I would never have guessed that Intel would trade at a single-digit P/E ratio. Jabil and Intel are both very cheap and are on opposite sides of the struggle for dominance being waged between computing and mobile device giants. They are both cheaper than Apple on a price-to-earnings and a price-to-sales basis. The only cheaper company in this table is Advanced Micro Devices, and it is having issues establishing profitability and has a high level of debt financing.

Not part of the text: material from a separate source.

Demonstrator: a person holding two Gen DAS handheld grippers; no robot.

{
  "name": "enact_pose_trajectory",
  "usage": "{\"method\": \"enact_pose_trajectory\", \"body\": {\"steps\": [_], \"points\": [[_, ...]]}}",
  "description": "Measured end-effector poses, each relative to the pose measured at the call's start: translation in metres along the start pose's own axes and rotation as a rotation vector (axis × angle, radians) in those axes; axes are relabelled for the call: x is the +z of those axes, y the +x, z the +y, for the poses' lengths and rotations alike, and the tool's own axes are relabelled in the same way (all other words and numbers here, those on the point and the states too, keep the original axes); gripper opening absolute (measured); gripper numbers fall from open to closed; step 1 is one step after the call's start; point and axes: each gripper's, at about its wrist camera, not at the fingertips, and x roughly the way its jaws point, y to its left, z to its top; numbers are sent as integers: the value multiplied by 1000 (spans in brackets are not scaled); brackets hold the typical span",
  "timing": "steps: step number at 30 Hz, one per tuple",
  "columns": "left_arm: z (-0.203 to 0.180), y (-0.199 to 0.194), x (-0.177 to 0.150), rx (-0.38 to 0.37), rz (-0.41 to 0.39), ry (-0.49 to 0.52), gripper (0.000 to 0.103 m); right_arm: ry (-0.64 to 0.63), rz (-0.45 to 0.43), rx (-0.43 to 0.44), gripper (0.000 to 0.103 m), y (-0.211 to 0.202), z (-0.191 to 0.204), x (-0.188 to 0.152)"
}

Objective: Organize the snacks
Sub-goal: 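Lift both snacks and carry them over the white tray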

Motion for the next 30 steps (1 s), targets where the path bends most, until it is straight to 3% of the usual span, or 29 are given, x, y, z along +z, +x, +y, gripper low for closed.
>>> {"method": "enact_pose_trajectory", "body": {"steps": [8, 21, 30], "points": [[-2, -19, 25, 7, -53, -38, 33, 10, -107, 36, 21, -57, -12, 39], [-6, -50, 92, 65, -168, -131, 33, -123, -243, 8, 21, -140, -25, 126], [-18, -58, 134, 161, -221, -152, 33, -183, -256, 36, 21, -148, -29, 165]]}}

Intel and Jabil are buy candidates for long-term investors. Jabil shareholders could benefit from it sales growth from its attachment to the Apple growth story. This growth is selling at attractive valuations that are comparable to those of the beleaguered Advanced Micro Devices. Intel’s future is less clear, though it is trading at low enough valuations to make it an interesting buy candidate.

BillEdson11 has no positions in the stocks mentioned above. The Motley Fool owns shares of Apple and Intel. Motley Fool newsletter services recommend Apple and Intel. Try any of our Foolish newsletter services free for 30 days. We Fools may not all hold the same opinions, but we all believe that considering a diverse range of insights makes us better investors. The Motley Fool has a disclosure policy. Is this post wrong? Click here. Think you can do better? Join us and write your own!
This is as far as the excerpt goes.